# Work instructions
In the material below, find every line with "left" and pull it out.

# Information provided
┌────────
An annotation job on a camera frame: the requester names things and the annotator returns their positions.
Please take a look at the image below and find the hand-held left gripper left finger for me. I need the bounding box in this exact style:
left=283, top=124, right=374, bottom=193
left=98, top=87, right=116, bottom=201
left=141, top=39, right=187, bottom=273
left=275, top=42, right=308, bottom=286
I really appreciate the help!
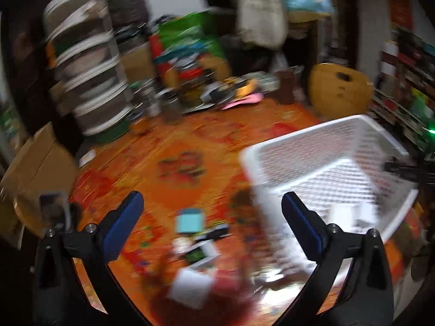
└────────
# Result of this exercise
Please take a look at the image below and find the hand-held left gripper left finger for me. I need the bounding box in this exact style:
left=283, top=124, right=374, bottom=193
left=98, top=87, right=116, bottom=201
left=141, top=39, right=187, bottom=273
left=275, top=42, right=308, bottom=286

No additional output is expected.